Mahasiswa Elektro dan Mesin Unmuh Jember Rancang Skenario Revitalisasi Mesin di TPA Pakusari
Melanjutkan misi pemetaan krisis tata kelola sampah yang telah diinisiasi pekan sebelumnya, Fakultas Teknik (FT) Universitas Muhammadiyah (UM) Jember kembali menerjunkan mahasiswanya dalam kunjungan gelombang kedua ke Tempat Pemrosesan Akhir (TPA) Pakusari pada hari Sabtu, 13 Juni 2026. Jika kunjungan gelombang pertama murni berfokus pada analisis infrastruktur fisik, kelancaran administrasi, dan kalkulasi beban volume harian, maka gelombang kedua ini secara khusus menitikberatkan pada evaluasi aspek rekayasa mekanikal, otomasi sistem kelistrikan, dan pemulihan fungsi fasilitas.

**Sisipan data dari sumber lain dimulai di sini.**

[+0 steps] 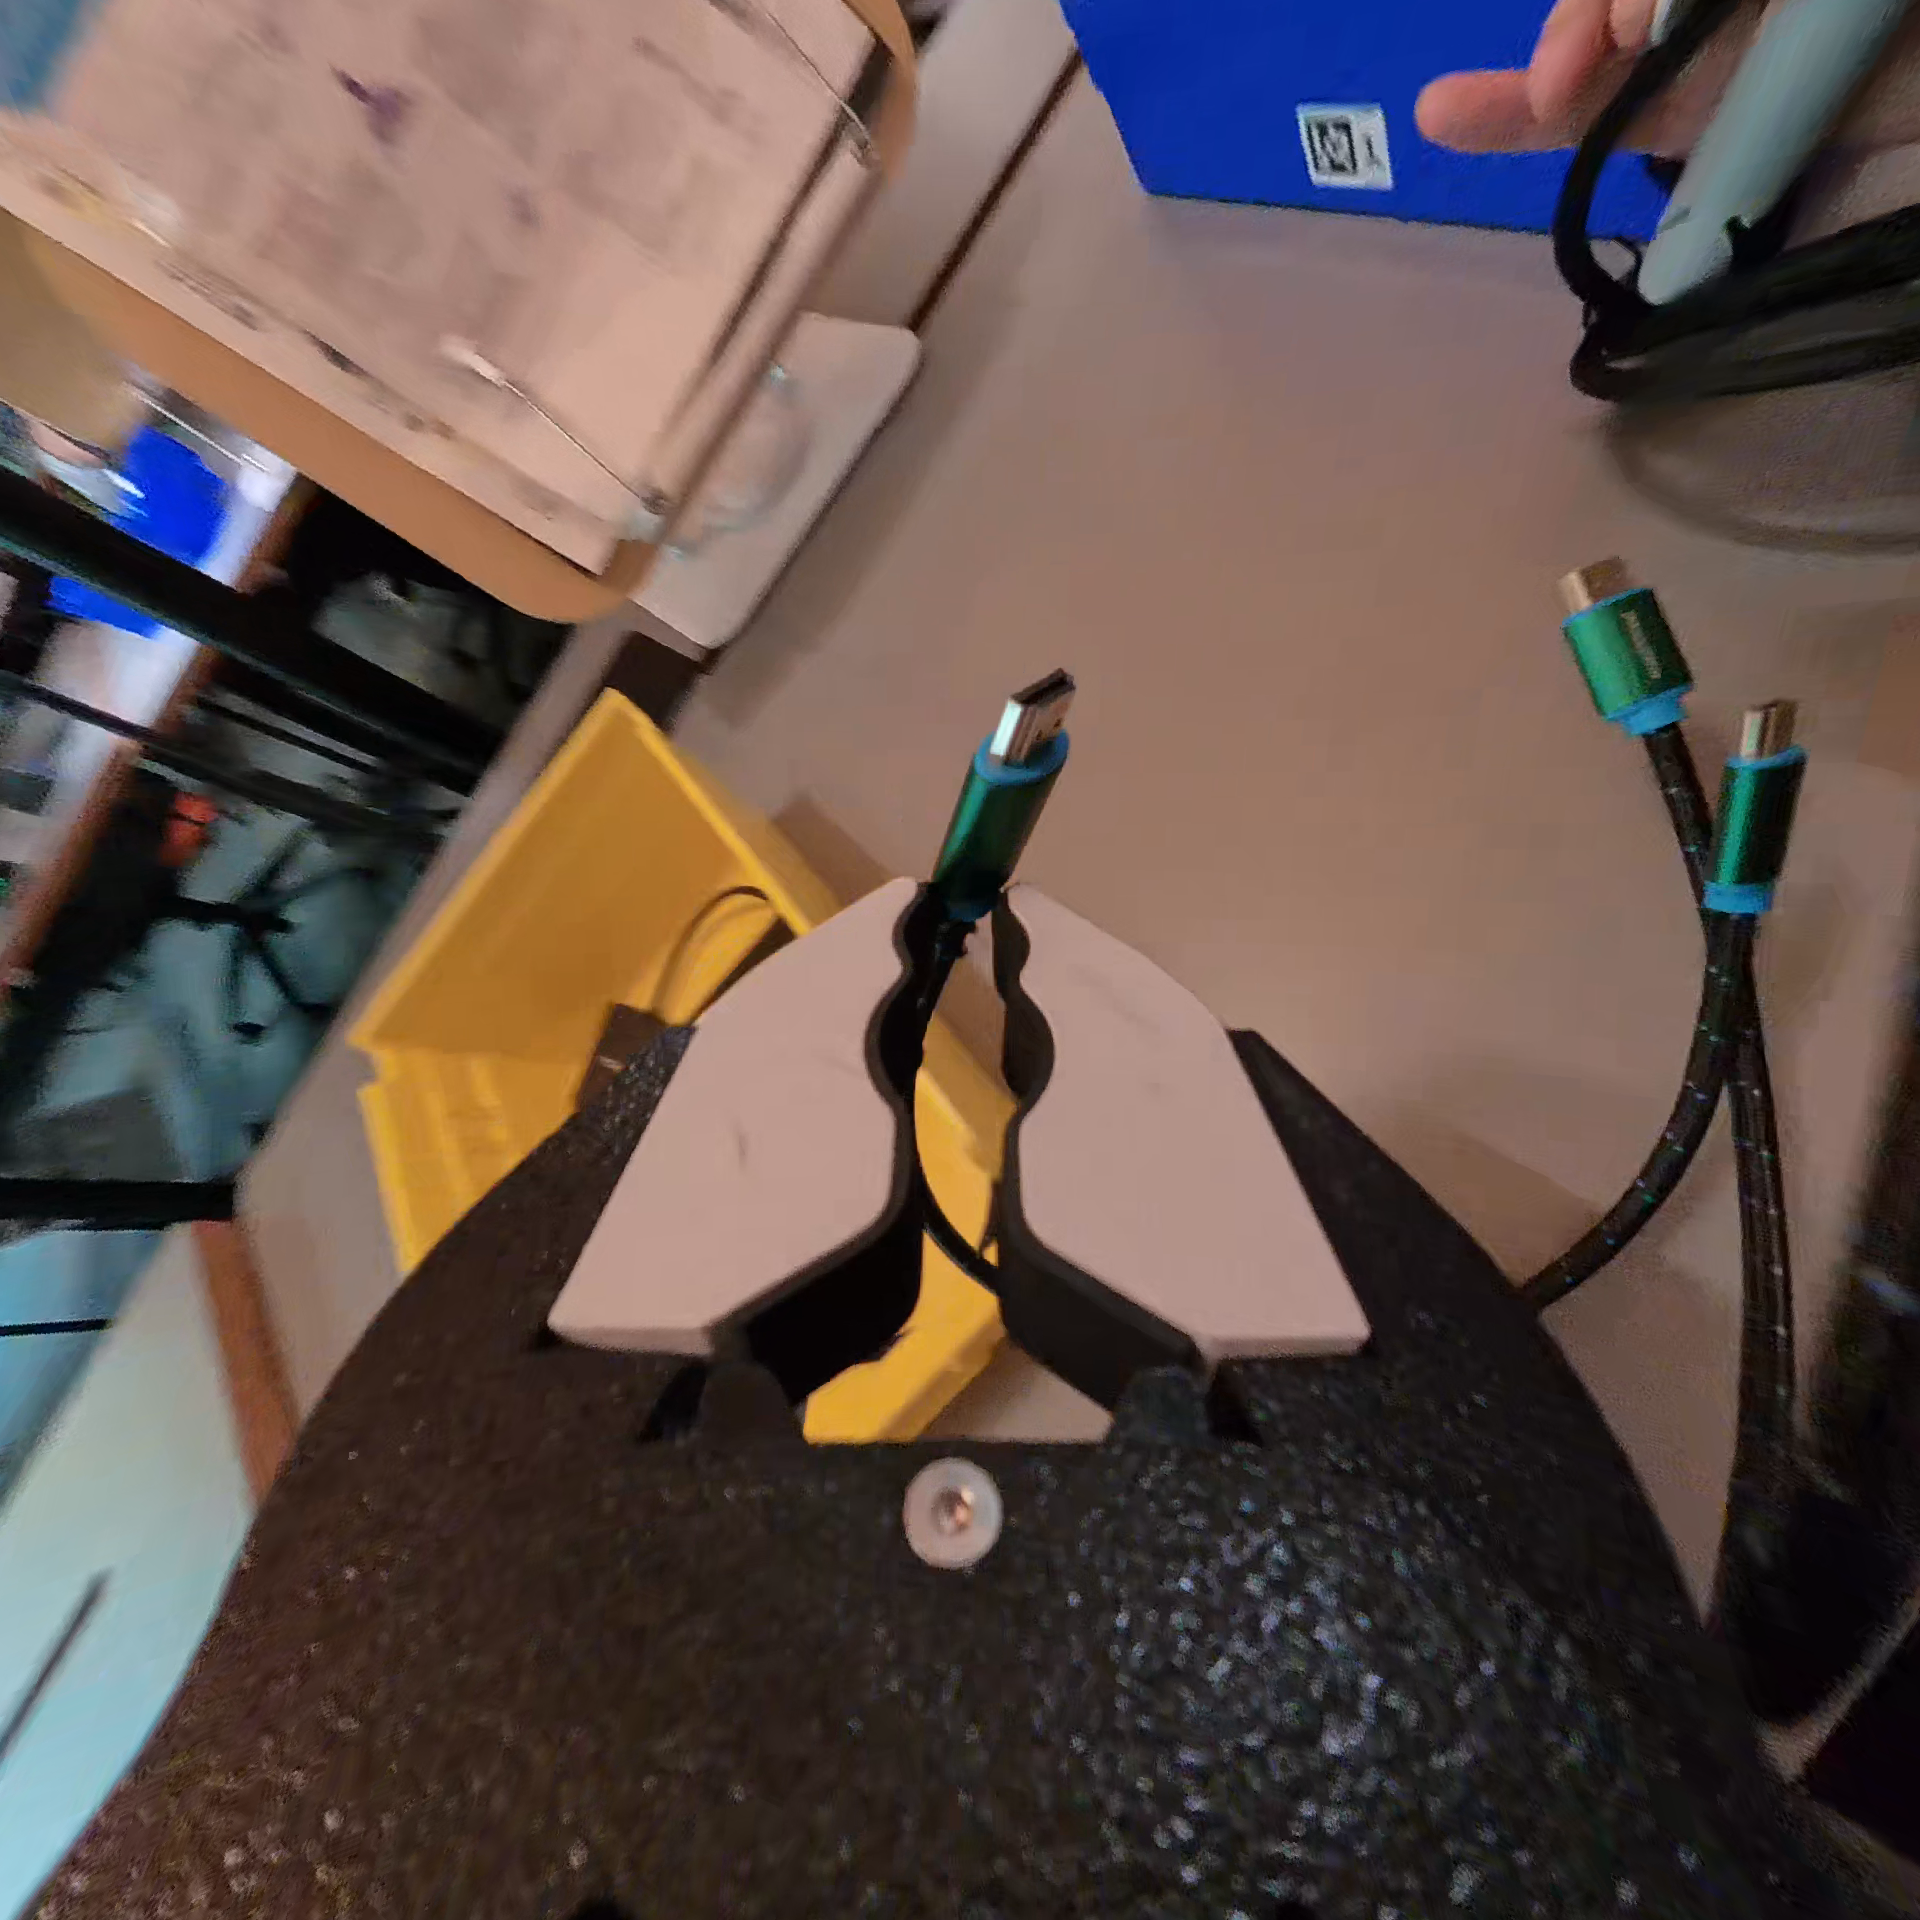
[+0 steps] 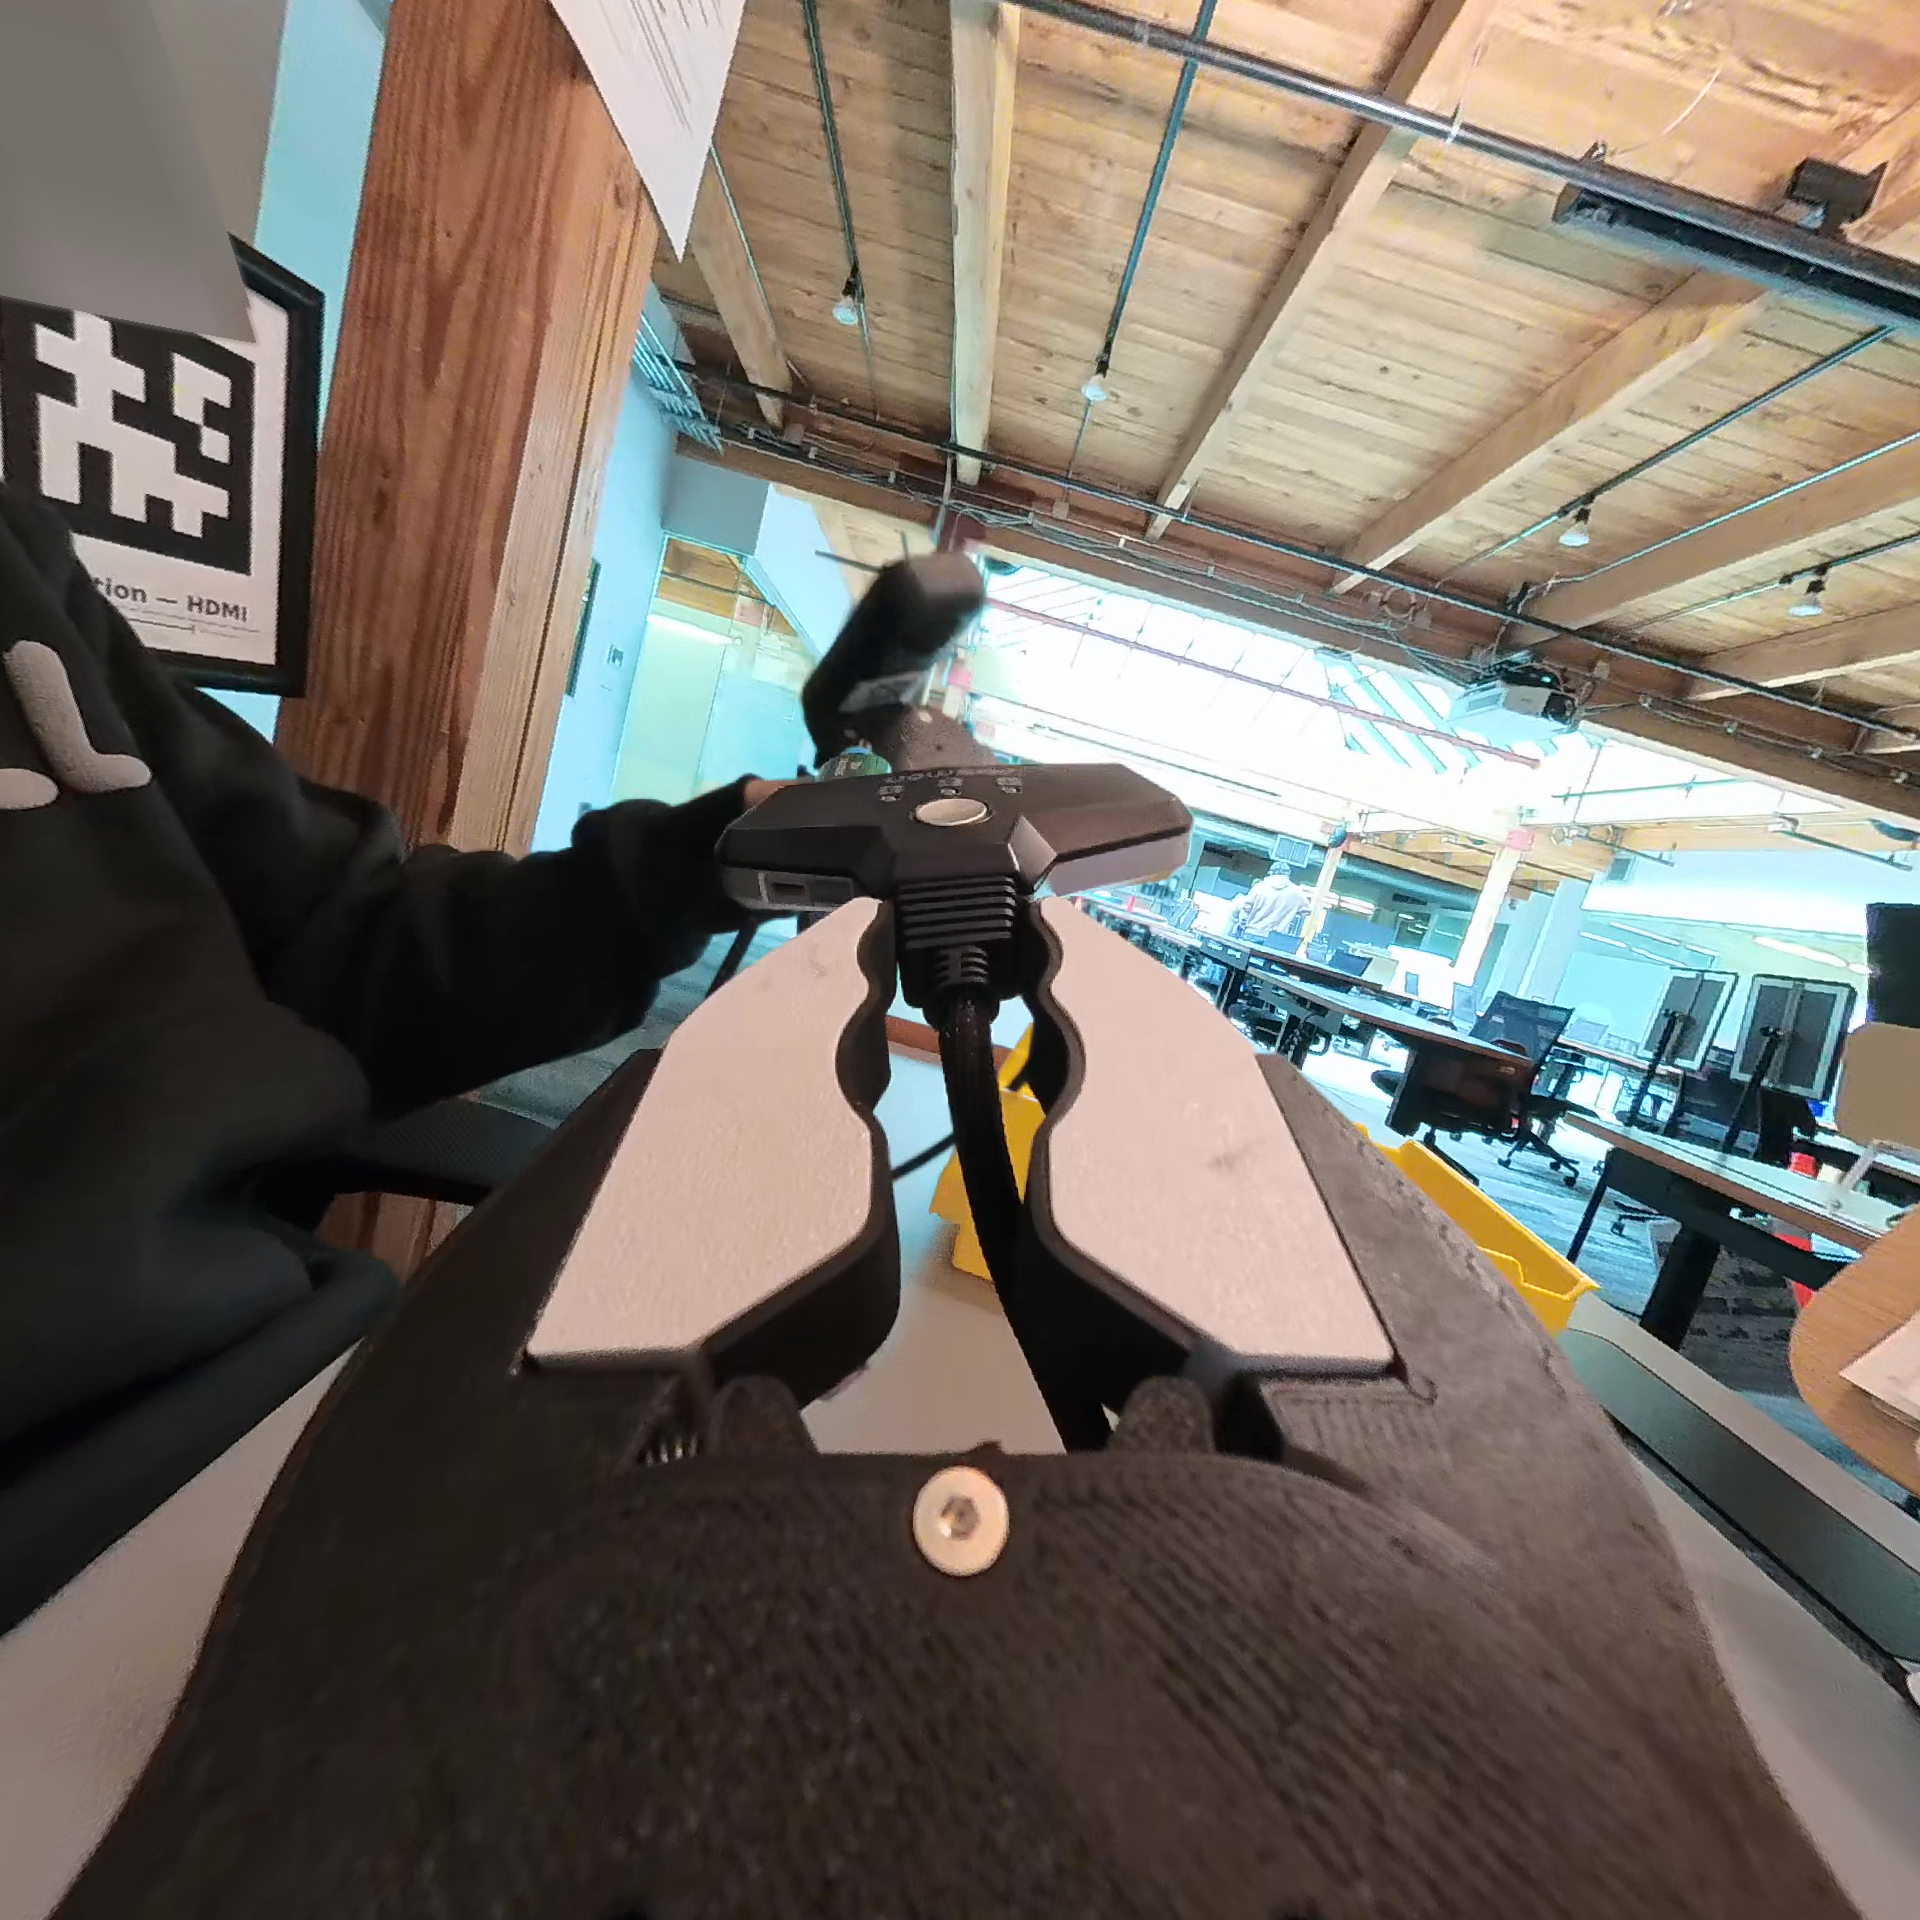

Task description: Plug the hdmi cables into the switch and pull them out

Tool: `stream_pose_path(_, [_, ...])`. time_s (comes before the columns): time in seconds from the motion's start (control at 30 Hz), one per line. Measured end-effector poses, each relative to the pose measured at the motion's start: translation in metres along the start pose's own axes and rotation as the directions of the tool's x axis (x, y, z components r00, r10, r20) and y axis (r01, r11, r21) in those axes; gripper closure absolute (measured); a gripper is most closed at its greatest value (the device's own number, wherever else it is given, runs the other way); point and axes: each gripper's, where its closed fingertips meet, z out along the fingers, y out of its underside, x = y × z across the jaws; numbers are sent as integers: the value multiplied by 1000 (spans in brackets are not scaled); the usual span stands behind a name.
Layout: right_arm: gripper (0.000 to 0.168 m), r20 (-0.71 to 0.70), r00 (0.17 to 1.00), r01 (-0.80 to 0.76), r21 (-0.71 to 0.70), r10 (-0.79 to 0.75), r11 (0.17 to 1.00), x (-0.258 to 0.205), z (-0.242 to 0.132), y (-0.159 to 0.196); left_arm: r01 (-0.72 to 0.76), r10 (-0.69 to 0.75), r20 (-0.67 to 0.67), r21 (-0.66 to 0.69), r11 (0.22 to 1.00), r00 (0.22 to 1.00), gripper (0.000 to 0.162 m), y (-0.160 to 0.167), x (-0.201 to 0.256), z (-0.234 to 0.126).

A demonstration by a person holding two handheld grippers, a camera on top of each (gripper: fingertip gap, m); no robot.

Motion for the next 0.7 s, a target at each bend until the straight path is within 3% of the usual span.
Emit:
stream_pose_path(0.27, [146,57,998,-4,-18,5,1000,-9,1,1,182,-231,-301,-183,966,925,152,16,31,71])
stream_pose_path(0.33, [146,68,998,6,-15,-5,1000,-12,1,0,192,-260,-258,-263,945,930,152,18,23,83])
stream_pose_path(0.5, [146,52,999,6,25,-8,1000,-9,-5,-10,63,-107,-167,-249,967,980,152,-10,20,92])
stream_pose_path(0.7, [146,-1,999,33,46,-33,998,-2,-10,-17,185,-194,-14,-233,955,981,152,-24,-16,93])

Kunjungan strategis kali ini membawa formasi yang berbeda,
dengan melibatkan kolaborasi tajam dari mahasiswa program studi Teknik Elektro,
Teknik Lingkungan, dan Teknik Mesin. Setibanya di lokasi, tim observasi
langsung bergerak menembus area fasilitas pengolahan sampah dan menemukan
realita teknis yang cukup memprihatinkan. Di tengah darurat volume sampah yang
terus menggunung tanpa henti, sejumlah aset vital dan fasilitas mekanis di
dalam TPA Pakusari justru ditemukan dalam kondisi tidak beroperasi secara
maksimal, bahkan cenderung dibiarkan terbengkalai begitu saja.
Dalam inspeksi mendalam tersebut, mahasiswa secara langsung
mendata berbagai macam alat berat dan mesin pengolahan yang mangkrak di lokasi.
Terdapat perangkat krusial seperti mesin pemilah mekanis, mesin pencacah
sampah, mesin pengepres raksasa (balling press), hingga instalasi mesin
pengemasan (packaging) yang terdiam tanpa aktivitas operasional harian.
Merespon temuan kritis ini, mahasiswa Teknik Mesin FT UM Jember langsung
mengambil inisiatif untuk merumuskan kerangka kerja perbaikan teknis. Mereka
menyusun strategi optimalisasi agar alat-alat berat serta mesin pencacah
tersebut dapat direvitalisasi dan difungsikan kembali secara penuh.
Di sisi lain, mahasiswa Teknik Elektro mengambil peran yang
tidak kalah penting dalam merancang ulang sistem otomasi jaringan
kelistrikannya. Tidak hanya sekadar memperbaiki arus listrik, mereka juga mulai
mengkaji potensi besar pemanfaatan gas metana yang terperangkap di bawah
tumpukan sampah raksasa. Gas ini direncanakan untuk dikonversi menjadi sumber
energi alternatif yang kelak dapat menghidupkan kembali mesin-mesin pengolahan
tersebut secara mandiri. Sinergi mekanis dan elektris ini terus dikawal ketat
oleh mahasiswa Teknik Lingkungan yang memastikan bahwa setiap rancangan mesin
terapan tetap memenuhi standar baku mutu ekologis dan tidak menambah emisi
baru.
Langkah taktis mahasiswa UM Jember ini menjadi sangat
relevan karena berpacu dengan waktu transisi birokrasi. Berdasarkan informasi
terkini dari otoritas lingkungan setempat, terhitung mulai tanggal 1 Juli 2026,
Pemerintah Kabupaten Jember akan memberlakukan kebijakan baru yang sangat
radikal. TPA Pakusari diproyeksikan hanya akan diizinkan menerima sampah dalam
bentuk sampah residu saja. Hal ini menandai akhir dari era sistem penimbunan
terbuka (open dumping) dan melangkah maju menuju metode Control
Landfill. Melalui cetak biru revitalisasi teknologi dari kunjungan 13 Juni
ini, FT UM Jember siap mengawal TPA Pakusari untuk bertransformasi menjadi
fasilitas pengolahan modern terpadu.